Every line containing "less" should be identified and copied from the data below.
▬▬▬
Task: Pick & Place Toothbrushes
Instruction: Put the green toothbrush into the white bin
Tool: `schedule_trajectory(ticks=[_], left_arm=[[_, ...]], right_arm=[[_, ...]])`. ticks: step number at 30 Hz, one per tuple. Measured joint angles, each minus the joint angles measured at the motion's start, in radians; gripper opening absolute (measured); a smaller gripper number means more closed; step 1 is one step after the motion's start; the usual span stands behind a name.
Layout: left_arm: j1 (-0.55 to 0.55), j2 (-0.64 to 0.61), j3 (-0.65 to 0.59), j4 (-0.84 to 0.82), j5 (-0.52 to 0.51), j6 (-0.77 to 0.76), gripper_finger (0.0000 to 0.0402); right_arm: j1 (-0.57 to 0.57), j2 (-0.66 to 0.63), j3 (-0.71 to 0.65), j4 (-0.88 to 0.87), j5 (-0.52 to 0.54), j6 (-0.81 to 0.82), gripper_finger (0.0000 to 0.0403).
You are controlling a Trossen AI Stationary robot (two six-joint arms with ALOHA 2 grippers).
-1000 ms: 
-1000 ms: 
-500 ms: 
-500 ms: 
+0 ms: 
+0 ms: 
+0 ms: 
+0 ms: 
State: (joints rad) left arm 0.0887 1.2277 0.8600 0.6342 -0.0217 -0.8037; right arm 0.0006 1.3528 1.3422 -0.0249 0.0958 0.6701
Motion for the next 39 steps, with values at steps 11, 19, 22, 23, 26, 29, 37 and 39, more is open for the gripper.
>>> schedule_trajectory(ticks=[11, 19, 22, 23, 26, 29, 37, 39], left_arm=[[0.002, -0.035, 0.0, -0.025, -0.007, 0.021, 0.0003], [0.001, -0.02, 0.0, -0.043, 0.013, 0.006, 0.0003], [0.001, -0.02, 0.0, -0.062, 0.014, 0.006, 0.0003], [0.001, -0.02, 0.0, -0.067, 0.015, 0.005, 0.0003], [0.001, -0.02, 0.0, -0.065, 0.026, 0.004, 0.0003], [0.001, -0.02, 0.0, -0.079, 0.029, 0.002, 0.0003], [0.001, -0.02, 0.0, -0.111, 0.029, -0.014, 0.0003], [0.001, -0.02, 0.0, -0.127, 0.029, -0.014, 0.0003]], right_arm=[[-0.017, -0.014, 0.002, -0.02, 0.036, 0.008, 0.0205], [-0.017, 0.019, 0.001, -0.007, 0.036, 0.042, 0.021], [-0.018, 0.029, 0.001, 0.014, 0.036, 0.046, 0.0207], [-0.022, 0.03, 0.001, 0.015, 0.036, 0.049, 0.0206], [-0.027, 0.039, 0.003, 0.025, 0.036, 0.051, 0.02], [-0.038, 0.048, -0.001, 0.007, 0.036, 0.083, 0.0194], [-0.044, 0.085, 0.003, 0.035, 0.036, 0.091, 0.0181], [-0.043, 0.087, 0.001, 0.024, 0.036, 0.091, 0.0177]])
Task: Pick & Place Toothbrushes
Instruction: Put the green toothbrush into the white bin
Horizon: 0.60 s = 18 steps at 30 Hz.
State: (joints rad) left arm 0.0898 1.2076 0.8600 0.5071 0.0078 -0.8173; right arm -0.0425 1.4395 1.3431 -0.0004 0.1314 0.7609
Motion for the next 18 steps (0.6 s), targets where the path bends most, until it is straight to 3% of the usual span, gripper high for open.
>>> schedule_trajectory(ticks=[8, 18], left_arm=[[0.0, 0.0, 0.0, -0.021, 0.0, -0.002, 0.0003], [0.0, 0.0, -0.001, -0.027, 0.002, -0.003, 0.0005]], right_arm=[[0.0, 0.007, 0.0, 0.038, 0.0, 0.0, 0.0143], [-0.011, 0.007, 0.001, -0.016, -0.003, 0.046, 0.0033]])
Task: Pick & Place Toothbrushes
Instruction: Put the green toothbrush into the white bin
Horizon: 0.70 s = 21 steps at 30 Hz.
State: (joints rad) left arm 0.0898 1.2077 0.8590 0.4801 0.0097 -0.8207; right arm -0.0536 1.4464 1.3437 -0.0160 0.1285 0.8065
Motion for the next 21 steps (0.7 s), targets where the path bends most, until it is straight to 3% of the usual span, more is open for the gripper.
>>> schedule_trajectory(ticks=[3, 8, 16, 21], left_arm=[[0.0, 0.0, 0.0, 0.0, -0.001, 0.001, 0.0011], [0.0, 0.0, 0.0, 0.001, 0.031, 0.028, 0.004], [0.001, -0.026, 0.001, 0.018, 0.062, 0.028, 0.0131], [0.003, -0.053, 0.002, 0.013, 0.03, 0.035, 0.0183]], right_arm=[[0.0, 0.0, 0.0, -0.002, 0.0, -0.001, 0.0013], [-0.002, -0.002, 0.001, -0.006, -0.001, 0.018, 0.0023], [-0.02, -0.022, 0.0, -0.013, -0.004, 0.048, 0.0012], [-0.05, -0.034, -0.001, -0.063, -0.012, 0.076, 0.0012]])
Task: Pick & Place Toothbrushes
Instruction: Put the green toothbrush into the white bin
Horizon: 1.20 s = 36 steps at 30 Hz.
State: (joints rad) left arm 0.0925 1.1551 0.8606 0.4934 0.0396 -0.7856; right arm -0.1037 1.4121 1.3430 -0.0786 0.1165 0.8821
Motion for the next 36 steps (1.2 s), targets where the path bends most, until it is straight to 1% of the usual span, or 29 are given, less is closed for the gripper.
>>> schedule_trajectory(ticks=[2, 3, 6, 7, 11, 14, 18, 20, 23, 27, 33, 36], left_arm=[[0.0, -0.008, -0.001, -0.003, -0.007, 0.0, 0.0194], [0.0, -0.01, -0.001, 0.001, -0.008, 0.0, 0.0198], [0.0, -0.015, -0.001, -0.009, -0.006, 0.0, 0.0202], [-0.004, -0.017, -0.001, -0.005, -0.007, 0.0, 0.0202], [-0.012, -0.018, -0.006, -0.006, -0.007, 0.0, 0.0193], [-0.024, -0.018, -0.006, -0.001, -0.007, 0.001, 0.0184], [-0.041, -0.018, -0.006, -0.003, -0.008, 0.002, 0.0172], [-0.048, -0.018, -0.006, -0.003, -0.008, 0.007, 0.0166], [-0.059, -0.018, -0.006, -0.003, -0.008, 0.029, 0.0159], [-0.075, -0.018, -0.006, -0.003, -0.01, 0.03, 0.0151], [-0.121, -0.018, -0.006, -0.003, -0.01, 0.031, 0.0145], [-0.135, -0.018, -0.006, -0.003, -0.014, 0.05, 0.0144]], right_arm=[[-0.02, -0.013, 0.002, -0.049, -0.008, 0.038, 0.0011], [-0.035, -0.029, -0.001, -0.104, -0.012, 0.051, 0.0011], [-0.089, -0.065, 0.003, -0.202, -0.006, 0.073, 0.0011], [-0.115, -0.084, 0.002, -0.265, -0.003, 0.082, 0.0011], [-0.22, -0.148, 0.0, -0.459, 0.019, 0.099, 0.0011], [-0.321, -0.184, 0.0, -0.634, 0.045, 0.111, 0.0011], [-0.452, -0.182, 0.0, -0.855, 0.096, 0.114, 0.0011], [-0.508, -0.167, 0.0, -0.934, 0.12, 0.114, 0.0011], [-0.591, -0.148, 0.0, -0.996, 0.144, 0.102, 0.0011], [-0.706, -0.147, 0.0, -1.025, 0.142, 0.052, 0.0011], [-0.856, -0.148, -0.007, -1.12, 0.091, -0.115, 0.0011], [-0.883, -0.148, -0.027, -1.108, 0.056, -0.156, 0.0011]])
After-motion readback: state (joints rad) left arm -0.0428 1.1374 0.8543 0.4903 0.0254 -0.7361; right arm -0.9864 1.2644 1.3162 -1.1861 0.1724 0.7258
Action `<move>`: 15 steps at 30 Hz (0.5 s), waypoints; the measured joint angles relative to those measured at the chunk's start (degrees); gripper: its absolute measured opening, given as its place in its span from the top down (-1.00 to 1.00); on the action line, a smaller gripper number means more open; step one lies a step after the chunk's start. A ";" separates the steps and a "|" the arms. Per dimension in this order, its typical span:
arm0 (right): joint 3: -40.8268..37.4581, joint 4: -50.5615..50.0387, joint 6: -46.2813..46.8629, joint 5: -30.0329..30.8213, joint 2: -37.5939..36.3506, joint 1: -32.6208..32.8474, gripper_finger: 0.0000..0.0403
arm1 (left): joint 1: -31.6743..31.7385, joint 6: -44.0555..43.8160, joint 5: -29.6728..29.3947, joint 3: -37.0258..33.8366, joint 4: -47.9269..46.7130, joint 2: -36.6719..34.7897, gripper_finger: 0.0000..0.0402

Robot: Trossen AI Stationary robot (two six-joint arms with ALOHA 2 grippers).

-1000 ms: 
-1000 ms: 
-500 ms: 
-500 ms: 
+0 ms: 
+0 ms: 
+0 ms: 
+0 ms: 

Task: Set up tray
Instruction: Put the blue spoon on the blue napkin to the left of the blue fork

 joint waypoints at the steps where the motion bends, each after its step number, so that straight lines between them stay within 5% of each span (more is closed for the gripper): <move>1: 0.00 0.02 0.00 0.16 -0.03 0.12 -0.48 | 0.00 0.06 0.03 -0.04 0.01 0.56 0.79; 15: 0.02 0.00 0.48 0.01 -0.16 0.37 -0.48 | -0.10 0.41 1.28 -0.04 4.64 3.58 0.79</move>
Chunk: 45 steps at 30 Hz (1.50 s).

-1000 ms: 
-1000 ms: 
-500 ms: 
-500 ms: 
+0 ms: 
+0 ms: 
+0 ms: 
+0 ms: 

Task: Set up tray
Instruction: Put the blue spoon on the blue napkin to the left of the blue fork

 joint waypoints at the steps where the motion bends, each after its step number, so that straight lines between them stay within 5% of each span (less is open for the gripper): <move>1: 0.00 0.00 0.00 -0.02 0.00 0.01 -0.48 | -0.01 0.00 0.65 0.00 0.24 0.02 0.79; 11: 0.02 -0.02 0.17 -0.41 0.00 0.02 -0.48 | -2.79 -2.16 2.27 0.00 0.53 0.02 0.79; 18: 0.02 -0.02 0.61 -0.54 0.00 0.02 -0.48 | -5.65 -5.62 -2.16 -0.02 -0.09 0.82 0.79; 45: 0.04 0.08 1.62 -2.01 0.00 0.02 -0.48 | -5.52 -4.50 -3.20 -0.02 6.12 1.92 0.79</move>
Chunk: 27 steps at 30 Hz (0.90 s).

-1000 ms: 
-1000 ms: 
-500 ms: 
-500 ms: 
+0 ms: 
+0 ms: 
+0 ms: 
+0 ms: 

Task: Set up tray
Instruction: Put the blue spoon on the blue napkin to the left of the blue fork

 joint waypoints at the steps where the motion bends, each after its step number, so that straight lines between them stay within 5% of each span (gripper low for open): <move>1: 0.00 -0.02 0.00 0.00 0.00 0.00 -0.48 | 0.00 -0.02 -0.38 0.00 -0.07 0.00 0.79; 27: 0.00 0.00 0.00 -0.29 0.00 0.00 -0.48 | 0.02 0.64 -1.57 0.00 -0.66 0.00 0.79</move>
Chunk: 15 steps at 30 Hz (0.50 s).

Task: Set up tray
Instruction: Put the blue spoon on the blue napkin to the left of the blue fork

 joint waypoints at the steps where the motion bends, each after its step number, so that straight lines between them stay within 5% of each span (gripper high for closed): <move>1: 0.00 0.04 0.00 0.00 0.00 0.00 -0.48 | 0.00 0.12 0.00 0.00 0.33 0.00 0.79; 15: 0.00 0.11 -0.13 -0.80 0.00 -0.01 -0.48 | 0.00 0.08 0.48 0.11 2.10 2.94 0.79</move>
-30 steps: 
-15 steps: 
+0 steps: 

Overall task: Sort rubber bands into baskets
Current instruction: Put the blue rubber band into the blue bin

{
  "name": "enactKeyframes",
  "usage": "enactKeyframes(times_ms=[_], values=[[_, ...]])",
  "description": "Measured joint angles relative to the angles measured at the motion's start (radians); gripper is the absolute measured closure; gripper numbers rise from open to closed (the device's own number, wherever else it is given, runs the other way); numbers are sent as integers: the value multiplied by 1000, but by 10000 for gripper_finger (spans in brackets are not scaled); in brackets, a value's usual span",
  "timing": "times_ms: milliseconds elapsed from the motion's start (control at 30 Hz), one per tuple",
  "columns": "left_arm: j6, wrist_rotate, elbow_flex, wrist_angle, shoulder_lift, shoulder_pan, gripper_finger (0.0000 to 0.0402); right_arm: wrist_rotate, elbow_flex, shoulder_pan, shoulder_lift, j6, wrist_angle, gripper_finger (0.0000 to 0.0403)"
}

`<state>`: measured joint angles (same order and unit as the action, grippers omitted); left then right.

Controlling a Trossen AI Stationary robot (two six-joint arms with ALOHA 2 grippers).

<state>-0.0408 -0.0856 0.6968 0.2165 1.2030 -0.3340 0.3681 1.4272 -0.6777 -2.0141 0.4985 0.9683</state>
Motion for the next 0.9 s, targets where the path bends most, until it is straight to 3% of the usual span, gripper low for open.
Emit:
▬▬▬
Solution for this task
Motion for the next 36 steps (1.2 s), targets where the path bends most, until it is straight to 1% of the usual span, or 29 are given, less is closed for the gripper.
 joint waypoints at the steps where the motion bends, each after its step number, so that straight lines between them stay within 5% of each span (less is open for the gripper): <move>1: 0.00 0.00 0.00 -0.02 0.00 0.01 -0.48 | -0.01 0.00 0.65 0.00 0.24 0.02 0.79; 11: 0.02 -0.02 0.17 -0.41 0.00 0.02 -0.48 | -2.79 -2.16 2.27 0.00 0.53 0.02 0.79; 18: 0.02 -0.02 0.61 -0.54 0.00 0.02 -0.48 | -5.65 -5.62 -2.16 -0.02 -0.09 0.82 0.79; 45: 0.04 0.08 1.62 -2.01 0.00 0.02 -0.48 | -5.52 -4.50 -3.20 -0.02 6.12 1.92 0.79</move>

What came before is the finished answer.